> Task requirements:
In the material below, find the line that contains "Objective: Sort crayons" and the line that contains "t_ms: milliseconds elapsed", then write out exactly those two lines and everything between them.
▼
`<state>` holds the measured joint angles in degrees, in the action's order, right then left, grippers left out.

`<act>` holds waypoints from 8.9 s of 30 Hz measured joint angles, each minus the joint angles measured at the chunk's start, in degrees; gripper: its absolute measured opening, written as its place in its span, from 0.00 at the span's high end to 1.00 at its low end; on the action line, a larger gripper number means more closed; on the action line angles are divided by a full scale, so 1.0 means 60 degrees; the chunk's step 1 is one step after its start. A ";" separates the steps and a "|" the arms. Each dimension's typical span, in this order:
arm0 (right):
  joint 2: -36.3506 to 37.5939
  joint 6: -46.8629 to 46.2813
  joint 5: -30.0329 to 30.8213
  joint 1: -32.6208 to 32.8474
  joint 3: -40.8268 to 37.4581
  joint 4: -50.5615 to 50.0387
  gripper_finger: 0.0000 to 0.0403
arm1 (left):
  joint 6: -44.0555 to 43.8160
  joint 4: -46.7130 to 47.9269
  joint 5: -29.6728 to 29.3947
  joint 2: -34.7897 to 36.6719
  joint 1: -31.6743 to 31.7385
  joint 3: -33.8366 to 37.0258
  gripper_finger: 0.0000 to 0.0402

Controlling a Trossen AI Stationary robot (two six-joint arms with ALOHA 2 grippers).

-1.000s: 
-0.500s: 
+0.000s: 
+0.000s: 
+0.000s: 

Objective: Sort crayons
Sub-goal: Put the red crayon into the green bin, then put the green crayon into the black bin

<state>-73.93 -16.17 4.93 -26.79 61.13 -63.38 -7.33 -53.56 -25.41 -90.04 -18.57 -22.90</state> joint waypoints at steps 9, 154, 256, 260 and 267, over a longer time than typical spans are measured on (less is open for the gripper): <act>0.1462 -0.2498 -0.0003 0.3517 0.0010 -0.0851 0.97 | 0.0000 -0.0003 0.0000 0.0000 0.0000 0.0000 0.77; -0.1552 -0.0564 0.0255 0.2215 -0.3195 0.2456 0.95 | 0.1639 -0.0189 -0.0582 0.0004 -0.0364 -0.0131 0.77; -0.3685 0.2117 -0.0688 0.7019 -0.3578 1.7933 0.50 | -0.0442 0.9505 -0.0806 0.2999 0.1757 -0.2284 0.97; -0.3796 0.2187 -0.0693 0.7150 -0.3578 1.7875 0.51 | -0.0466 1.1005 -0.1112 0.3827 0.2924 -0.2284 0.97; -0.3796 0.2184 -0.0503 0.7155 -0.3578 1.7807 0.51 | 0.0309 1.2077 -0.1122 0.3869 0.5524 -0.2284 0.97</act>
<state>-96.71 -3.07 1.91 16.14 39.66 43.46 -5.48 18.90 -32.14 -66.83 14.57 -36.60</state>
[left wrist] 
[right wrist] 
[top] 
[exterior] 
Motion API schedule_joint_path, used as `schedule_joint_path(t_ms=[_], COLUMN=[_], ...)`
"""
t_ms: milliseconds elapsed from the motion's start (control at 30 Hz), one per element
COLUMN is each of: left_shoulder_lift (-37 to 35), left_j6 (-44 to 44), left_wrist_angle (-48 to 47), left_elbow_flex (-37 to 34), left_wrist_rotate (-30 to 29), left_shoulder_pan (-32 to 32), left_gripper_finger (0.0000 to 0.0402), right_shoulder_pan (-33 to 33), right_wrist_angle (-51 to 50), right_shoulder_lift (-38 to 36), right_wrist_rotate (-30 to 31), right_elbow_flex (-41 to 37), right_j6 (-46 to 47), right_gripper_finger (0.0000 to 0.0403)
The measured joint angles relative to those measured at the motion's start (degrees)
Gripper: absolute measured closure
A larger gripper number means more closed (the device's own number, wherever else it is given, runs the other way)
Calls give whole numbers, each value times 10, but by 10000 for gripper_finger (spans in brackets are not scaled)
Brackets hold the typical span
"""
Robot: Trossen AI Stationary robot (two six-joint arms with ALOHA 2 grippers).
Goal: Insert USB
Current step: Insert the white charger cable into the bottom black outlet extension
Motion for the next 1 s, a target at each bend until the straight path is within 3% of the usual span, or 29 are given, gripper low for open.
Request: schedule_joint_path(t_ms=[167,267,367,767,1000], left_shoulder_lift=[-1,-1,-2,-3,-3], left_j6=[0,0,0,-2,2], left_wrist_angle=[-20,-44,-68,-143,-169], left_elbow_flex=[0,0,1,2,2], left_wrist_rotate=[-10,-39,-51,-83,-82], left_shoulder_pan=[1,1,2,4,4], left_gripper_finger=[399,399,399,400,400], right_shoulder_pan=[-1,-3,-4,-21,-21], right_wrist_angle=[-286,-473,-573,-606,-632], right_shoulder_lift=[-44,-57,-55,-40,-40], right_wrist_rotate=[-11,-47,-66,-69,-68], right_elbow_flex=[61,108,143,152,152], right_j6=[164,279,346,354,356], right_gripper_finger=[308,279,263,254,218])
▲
> Answer section:
Objective: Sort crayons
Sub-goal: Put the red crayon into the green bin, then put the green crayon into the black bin

<state>-73.93 -16.17 4.93 -26.79 61.13 -63.38 -7.33 -53.56 -25.41 -90.04 -18.57 -22.90</state> joint waypoints at steps 9, 154, 256, 260 and 267, over a longer time than typical spans are measured on (less is open for the gripper): <act>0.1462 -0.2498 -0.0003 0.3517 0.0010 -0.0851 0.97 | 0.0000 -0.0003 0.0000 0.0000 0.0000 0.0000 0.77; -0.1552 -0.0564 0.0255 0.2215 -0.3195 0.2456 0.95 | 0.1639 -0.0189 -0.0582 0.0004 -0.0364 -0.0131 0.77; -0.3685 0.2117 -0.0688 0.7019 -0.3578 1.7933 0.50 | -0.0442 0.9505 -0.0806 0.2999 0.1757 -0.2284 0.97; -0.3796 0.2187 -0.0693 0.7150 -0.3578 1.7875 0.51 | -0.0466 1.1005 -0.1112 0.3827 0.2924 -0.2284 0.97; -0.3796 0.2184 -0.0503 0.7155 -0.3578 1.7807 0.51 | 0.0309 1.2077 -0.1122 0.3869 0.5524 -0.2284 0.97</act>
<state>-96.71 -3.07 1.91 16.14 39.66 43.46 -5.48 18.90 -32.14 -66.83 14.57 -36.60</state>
[left wrist] 
[right wrist] 
[top] 
[exterior] 
Motion API schedule_joint_path, used as `schedule_joint_path(t_ms=[_], COLUMN=[_], ...)`
"""
t_ms: milliseconds elapsed from the motion's start (control at 30 Hz), one per element

The exercise is now done.